Combinatorial thinking, which is encompassed in the prescriptive analytics pillar of advanced analytics, can provide answers. Say the budget was $100, and you had two people who responded to a particular campaign with benefits (to the company) of $100, $1 respectively and costs (to the company) of $100, $1 respectively. Both have the same benefit to cost ratio of 1. If you pick person 2, say by flipping a coin, you don’t have the budget to add person 1 (this is the well-known knapsack problem), so you end up with a revenue of $1, whereas the prudent thing to do here (given revenue maximization goal) would have been to pick person 1, and get a revenue of $100. Suppose each of these individuals also had next best outcomes in response to other marketing campaigns. It may be even better to serve individuals their second or third best individually optimal outcome to maximize the overall revenue for the company. This is where combinatorial optimization algorithms excel and humans fail.

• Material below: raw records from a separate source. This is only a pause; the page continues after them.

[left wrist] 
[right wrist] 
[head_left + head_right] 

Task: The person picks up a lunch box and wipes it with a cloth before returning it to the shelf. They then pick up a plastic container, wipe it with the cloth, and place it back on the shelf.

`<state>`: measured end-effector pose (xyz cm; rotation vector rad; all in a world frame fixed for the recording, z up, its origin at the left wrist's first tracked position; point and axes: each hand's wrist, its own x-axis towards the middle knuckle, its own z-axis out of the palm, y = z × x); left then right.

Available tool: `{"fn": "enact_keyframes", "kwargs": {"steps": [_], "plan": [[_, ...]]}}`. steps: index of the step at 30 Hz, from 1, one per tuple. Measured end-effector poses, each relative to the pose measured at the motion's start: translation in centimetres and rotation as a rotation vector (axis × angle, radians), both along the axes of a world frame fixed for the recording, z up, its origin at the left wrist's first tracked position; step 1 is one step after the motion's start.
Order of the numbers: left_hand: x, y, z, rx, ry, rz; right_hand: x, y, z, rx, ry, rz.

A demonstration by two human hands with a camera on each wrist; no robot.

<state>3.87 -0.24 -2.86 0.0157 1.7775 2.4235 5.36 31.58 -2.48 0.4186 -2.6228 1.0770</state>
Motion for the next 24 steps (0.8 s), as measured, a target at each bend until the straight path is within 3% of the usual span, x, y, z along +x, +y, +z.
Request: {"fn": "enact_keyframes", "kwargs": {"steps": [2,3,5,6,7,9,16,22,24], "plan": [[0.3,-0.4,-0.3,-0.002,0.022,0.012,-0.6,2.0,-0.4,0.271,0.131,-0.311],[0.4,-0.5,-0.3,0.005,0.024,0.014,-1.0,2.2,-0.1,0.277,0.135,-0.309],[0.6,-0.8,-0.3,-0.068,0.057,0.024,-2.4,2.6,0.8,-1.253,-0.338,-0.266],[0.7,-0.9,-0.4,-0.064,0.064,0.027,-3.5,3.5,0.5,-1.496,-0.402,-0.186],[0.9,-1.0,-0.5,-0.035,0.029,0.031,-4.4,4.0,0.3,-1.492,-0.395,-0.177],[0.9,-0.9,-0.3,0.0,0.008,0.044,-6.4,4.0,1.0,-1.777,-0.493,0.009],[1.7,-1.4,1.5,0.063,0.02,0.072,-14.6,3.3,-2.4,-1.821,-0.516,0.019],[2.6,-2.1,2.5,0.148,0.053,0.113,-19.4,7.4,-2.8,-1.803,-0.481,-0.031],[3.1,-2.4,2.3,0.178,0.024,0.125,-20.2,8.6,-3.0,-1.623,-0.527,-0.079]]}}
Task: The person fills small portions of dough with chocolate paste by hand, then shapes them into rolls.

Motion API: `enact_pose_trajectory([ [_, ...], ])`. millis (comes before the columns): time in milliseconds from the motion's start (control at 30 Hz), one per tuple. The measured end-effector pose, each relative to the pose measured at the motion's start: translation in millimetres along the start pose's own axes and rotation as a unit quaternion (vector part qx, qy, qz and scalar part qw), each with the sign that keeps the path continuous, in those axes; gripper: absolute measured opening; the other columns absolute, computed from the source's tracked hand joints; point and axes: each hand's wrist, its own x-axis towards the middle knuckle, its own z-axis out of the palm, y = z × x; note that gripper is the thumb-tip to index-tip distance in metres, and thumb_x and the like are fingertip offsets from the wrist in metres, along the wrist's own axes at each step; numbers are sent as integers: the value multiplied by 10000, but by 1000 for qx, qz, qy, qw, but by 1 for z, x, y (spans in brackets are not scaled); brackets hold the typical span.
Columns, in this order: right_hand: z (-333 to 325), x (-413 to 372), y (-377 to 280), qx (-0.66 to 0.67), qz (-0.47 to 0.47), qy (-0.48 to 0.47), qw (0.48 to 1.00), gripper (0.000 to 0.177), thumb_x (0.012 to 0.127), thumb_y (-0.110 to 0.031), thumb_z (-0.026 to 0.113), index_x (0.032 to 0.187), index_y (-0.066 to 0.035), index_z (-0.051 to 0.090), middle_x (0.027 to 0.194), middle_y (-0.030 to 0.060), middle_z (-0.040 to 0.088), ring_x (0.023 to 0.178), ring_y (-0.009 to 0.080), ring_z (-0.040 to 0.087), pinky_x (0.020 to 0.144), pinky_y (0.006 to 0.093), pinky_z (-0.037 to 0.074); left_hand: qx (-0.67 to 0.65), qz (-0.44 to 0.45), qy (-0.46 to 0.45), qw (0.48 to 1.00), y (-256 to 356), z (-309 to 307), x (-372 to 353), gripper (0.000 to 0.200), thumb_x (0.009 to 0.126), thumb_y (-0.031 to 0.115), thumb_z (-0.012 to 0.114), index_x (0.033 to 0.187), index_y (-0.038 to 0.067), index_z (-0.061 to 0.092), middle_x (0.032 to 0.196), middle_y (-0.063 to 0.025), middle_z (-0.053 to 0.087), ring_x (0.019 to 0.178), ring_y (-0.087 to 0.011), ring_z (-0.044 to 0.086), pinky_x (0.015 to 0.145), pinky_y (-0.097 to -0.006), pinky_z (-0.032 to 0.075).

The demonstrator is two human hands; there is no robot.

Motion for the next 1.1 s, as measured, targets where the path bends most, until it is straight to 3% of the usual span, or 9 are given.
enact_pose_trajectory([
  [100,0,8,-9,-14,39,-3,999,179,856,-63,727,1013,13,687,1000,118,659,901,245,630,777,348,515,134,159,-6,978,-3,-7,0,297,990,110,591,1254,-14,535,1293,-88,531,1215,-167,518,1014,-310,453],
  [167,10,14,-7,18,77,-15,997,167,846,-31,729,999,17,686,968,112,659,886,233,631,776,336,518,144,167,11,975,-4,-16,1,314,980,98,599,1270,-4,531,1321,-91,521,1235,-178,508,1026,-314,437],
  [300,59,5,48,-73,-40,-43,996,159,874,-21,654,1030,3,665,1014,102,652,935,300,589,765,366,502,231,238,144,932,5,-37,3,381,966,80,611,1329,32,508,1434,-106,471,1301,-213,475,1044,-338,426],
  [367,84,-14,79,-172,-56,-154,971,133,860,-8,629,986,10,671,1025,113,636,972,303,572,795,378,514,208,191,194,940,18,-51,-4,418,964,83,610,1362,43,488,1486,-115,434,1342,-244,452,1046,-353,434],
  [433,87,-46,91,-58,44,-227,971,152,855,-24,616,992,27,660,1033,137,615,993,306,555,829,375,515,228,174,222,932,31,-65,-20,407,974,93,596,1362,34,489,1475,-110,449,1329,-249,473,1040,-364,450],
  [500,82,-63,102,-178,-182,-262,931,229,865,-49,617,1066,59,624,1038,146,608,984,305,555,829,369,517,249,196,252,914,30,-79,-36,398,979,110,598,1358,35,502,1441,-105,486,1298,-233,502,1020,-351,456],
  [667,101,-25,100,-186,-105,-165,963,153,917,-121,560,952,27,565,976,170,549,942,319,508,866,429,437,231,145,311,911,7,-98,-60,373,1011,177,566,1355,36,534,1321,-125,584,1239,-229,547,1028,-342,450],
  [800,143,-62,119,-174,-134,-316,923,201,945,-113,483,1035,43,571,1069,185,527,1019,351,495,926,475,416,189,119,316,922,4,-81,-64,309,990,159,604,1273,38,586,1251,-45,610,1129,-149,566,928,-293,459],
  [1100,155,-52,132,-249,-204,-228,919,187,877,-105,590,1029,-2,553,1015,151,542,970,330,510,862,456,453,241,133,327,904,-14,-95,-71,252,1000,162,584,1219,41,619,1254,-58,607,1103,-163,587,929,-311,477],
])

In short, advanced analytics, machine learning and AI are arguably the most powerful general-purpose technologies invented since the advent of modern computing. Extracting value from these is an imperative for business and society. It requires a deeper understanding and self-reflection among leaders of human strengths and frailties in contrast to that of modern, software based, machines and algorithms. Clarity in this area will allow us to design tasks, occupations, jobs, processes and business models that combine human intelligence and machine intelligence in the best possible way.